The costs of hosting the Olympics have skyrocketed, while the economic benefits are far from clear. The 2024 Paris Olympics could be a test of whether reforms to the process have made hosting a better deal.
Workers install Olympic rings on the Eiffel Tower ahead of the 2024 Paris games.
Workers install Olympic rings on the Eiffel Tower ahead of the 2024 Paris games. Joel Saget/AFP/Getty Images
Summary
  • The massive costs and dubious benefits associated with hosting the Olympic Games have led to criticisms about the process for selecting a host city.
  • Many economists have called for reforms to the process, including reducing the cost of bidding and encouraging cities to develop more sustainable development strategies.

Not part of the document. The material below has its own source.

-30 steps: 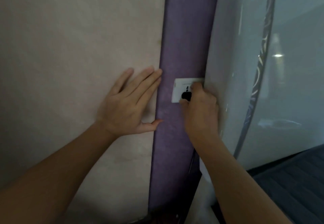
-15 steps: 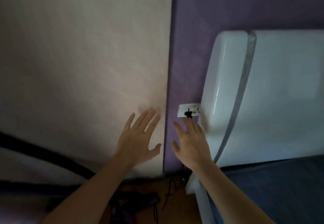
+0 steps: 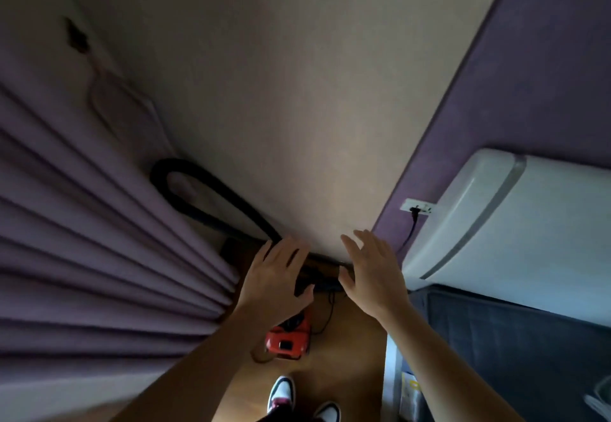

  • Organizers of the 2024 Paris Olympics are hoping to break the streak of financial strain that past games have left on host cities.

Introduction

The Olympics have evolved dramatically since the first modern games were held in 1896. In the second half of the twentieth century, both the costs of hosting and the revenue produced by the spectacle grew rapidly, sparking controversy over the burdens host countries shouldered. A growing number of economists argue that the benefits of hosting the games are at best exaggerated and at worst nonexistent, leaving many host countries with large debts and maintenance liabilities. These analysts suggest that Olympic committees reform the bidding and selection process to incentivize realistic budget planning, increase transparency, and promote sustainable investments that serve the public interest. Still, the International Olympic Committee (IOC) and its supporters contend that hosting can raise a city’s global profile and generate economic benefits through tourism and investments in infrastructure.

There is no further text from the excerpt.